Petra, you can expect to be receiving a little something as well. We'll call it a New Year present. I've had your tea for a while and a few knick knacks put together, I've just been so busy. Oh, I finally got my hands on some more kinder hippos, but nothing is cooler than the eggs. I still have every one. I love them.....
Margaret, I'm sorry I haven't kept in touch. E-mail me and let me know how things are going. I hope you are still loving life a little more. You seemed to have been finally pulled from the pit last time I heard from you and it made me happy.

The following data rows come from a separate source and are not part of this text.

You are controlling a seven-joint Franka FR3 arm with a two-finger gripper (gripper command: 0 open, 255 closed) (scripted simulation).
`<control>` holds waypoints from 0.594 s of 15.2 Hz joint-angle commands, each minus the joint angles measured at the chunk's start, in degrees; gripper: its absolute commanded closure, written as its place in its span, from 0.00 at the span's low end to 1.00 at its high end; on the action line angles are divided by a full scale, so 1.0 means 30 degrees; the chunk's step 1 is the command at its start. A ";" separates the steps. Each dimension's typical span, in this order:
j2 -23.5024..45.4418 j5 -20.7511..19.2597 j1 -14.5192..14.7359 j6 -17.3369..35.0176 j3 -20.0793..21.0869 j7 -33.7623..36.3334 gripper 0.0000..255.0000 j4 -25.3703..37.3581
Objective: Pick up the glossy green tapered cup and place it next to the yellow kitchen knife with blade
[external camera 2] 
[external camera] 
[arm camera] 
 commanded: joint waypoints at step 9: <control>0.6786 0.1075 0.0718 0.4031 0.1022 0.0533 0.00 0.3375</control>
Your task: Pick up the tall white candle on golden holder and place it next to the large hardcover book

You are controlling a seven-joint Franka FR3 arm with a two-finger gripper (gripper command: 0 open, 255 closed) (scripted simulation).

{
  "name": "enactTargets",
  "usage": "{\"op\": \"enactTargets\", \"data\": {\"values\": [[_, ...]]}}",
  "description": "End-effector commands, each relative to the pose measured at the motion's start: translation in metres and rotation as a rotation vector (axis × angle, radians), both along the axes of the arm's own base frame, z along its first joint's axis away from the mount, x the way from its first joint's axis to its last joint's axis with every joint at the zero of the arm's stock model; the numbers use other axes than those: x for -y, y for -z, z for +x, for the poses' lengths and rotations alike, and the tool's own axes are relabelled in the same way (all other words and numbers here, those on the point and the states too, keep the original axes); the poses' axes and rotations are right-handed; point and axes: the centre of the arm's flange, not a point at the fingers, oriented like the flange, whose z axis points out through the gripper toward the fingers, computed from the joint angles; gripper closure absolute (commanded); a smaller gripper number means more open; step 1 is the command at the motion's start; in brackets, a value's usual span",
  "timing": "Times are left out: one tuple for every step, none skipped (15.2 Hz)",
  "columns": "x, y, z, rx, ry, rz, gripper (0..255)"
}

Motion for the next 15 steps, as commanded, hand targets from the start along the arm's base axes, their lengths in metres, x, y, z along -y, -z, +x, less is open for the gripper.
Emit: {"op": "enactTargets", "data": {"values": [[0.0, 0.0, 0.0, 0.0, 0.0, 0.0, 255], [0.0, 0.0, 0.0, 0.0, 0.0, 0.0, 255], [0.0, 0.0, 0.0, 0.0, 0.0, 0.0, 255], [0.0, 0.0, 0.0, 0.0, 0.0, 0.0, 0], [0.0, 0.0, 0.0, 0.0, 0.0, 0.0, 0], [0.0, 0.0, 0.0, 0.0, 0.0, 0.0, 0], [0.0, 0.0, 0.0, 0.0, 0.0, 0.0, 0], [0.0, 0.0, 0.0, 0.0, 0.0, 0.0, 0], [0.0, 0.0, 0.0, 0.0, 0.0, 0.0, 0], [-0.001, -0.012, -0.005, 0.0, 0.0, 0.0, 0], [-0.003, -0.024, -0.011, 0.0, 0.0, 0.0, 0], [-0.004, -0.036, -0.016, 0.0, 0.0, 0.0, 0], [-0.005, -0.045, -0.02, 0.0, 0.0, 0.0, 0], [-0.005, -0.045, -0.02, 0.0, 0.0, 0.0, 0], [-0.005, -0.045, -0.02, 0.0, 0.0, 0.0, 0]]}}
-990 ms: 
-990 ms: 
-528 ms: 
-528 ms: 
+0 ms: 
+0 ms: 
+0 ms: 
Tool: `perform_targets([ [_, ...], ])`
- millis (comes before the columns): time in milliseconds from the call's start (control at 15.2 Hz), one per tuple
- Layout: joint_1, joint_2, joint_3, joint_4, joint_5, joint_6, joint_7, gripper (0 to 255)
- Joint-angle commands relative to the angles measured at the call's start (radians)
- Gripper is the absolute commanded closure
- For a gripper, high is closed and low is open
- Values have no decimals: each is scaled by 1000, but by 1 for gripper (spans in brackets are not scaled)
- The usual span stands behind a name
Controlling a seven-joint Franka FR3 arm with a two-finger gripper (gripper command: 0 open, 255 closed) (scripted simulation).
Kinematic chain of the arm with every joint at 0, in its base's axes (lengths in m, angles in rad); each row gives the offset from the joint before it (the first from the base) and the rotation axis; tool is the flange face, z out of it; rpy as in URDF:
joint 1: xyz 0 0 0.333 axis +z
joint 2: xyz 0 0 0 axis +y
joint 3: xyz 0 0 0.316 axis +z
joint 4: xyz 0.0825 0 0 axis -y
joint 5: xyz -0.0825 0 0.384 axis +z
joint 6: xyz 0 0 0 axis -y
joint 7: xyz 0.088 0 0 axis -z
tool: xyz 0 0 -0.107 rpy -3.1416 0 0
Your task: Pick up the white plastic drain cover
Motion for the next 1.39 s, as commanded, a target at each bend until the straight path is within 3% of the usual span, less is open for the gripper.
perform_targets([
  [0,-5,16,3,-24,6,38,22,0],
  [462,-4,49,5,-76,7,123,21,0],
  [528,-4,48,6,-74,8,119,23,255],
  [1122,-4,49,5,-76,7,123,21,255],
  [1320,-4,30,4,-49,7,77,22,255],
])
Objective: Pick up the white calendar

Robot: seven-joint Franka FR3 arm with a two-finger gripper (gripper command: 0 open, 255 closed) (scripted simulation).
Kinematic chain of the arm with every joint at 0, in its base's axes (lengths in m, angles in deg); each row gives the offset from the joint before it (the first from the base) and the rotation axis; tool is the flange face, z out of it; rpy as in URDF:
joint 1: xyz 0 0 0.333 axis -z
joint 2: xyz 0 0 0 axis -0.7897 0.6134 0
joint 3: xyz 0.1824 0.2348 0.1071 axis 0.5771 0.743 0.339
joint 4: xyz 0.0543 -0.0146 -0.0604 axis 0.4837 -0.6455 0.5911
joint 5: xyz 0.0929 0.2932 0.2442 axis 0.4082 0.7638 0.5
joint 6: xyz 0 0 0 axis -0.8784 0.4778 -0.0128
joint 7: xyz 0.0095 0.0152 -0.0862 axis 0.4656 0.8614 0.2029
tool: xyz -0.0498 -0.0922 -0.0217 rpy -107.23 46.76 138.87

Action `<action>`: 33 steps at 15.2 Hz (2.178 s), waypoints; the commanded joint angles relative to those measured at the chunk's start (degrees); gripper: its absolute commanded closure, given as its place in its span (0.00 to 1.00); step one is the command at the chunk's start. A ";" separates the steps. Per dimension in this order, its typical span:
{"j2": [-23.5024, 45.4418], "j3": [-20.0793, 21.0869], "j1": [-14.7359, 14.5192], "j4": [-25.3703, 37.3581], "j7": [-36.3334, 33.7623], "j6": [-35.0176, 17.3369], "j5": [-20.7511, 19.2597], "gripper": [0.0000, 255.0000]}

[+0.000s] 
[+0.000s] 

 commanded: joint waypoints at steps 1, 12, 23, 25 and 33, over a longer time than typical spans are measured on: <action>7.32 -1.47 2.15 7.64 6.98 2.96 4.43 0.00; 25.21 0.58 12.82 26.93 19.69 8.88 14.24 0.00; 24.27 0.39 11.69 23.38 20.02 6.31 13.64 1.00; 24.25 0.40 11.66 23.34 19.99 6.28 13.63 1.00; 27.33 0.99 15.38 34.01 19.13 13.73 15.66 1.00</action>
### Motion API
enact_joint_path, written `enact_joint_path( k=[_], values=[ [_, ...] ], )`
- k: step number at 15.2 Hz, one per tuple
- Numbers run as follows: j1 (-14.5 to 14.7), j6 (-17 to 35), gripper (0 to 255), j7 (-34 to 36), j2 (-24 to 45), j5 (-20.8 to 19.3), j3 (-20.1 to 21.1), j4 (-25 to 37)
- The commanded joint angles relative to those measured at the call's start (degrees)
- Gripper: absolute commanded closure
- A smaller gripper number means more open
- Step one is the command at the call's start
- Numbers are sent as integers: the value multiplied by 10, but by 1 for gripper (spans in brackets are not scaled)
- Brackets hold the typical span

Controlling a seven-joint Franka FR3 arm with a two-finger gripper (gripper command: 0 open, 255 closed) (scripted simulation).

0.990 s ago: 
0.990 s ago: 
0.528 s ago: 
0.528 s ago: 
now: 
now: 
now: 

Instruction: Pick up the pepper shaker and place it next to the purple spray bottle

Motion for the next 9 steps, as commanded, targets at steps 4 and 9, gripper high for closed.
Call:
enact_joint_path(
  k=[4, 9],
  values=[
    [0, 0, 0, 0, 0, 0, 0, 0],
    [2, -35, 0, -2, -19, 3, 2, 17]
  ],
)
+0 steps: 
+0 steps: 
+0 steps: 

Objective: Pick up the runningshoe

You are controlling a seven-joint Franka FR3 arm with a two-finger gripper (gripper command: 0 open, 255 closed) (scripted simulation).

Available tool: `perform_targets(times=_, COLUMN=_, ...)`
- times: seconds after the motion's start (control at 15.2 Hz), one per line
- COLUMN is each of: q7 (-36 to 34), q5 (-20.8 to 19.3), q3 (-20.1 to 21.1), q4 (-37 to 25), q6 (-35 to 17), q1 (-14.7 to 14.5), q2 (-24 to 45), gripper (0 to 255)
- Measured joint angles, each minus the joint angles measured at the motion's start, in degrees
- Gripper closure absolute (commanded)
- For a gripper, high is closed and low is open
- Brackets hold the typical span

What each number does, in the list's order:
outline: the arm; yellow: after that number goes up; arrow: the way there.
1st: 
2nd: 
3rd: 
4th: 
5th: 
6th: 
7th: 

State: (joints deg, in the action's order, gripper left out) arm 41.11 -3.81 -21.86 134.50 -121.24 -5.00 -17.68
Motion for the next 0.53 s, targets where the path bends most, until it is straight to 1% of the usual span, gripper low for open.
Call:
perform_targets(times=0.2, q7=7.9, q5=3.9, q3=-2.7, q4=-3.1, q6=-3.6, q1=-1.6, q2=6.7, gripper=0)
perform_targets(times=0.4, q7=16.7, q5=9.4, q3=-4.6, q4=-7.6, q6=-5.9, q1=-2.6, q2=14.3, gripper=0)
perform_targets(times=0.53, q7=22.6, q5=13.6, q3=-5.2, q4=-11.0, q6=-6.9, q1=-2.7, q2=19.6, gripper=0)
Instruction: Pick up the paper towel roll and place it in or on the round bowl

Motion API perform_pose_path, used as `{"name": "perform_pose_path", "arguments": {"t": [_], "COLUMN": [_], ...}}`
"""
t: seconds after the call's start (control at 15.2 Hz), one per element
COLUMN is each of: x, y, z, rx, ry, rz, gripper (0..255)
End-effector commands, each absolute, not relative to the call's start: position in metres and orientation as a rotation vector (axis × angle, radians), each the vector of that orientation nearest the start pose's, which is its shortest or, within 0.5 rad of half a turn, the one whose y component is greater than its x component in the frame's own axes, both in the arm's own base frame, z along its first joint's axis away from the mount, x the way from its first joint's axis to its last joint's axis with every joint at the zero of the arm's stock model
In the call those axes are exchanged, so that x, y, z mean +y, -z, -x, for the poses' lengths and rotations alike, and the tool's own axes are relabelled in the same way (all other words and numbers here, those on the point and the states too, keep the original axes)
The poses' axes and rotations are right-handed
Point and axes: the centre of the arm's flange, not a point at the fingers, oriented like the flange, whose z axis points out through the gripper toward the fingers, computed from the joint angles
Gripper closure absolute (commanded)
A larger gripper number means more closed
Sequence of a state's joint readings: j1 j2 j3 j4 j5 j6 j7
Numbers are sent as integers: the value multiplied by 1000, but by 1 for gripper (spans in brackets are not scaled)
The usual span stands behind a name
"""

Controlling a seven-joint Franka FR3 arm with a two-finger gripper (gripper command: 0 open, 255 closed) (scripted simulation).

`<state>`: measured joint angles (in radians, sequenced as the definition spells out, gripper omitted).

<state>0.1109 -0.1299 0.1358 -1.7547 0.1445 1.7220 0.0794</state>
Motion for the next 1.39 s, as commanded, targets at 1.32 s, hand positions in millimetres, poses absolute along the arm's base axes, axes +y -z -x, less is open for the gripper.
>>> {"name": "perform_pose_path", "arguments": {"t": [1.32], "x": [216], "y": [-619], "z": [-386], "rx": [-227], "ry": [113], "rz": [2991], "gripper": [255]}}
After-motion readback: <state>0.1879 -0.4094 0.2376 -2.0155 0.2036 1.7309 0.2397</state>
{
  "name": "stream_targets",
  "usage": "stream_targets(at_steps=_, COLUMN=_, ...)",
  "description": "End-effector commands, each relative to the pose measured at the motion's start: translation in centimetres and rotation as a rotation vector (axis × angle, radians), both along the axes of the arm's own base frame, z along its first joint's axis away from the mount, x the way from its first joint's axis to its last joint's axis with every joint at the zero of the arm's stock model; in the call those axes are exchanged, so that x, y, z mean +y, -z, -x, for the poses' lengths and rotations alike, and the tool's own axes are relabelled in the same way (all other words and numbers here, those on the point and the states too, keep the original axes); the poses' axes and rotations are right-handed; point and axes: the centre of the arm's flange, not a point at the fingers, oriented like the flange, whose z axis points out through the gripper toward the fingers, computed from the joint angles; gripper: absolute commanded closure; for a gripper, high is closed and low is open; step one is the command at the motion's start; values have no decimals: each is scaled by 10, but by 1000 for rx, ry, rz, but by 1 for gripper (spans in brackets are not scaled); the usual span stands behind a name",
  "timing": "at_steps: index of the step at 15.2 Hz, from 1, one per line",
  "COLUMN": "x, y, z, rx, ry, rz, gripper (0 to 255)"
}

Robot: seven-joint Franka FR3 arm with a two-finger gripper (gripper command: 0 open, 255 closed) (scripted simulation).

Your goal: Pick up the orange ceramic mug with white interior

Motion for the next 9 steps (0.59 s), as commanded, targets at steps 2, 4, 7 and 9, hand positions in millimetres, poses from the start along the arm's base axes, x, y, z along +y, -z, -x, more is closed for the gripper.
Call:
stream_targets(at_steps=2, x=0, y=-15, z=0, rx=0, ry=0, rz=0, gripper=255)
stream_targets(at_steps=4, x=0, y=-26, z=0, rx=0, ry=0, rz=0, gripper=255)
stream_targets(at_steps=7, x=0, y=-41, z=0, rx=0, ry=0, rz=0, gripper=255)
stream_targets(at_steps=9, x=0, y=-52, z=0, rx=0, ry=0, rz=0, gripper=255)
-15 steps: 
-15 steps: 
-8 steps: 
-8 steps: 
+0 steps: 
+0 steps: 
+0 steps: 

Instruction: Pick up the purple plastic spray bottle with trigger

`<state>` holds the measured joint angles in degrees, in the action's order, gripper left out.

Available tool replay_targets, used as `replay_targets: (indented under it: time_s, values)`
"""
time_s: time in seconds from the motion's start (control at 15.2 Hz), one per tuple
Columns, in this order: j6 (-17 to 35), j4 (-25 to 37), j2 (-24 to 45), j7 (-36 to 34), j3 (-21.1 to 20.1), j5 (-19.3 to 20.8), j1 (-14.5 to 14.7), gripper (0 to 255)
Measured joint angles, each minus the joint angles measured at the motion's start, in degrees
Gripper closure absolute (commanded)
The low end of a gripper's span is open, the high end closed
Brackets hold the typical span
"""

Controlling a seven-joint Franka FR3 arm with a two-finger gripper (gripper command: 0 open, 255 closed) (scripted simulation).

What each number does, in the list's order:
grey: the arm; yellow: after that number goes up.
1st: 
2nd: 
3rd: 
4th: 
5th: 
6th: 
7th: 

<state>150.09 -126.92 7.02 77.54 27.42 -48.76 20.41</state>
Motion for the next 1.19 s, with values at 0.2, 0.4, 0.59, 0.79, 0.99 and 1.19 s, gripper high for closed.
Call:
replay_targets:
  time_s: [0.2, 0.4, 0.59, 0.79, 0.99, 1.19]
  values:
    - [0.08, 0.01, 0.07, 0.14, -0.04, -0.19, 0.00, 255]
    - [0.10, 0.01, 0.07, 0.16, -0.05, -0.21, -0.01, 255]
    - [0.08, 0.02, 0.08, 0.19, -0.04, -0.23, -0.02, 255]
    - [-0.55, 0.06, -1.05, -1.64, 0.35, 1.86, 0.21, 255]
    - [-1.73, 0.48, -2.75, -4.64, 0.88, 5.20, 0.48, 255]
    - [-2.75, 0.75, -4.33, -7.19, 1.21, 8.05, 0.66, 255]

I made a resolution this year (a few actually, but anyway) to paint and create every day. Angie inspired me and a lecture from my dad about wasting my time and talent gave me the push that I needed. I actually finished a great one today and I've already drawn out a new one. I've been painting alot and I feel extremely good about it. It's something I was born to do, and I know it. When I don't create, I suffer. Call me crazy, but you can ask my momma, I was creating things as soon as I was coordinated enough to hold a pencil or a brush. Where it will all take me, I have no idea, but I have faith that it will change my life and the lives of those around me one day, somehow. My instincts and my soul know that this is/has always been my path. I'm excited to learn where it leads, I just need the gentle push Jeff gives me to keep a brush in my hand and creativity flowing.
I gotta go now. Jeff needs some of my voodoo to help the Saints defeat the Seahawks and I need to go hang out with my crazy, sexy boyfriend. Kids are with dads. (Sorry Seattle fans, I LOVE your city but I gotta support my New Orleans boys....lol)
I'm back, for real this time. Thanks for not forgetting about me.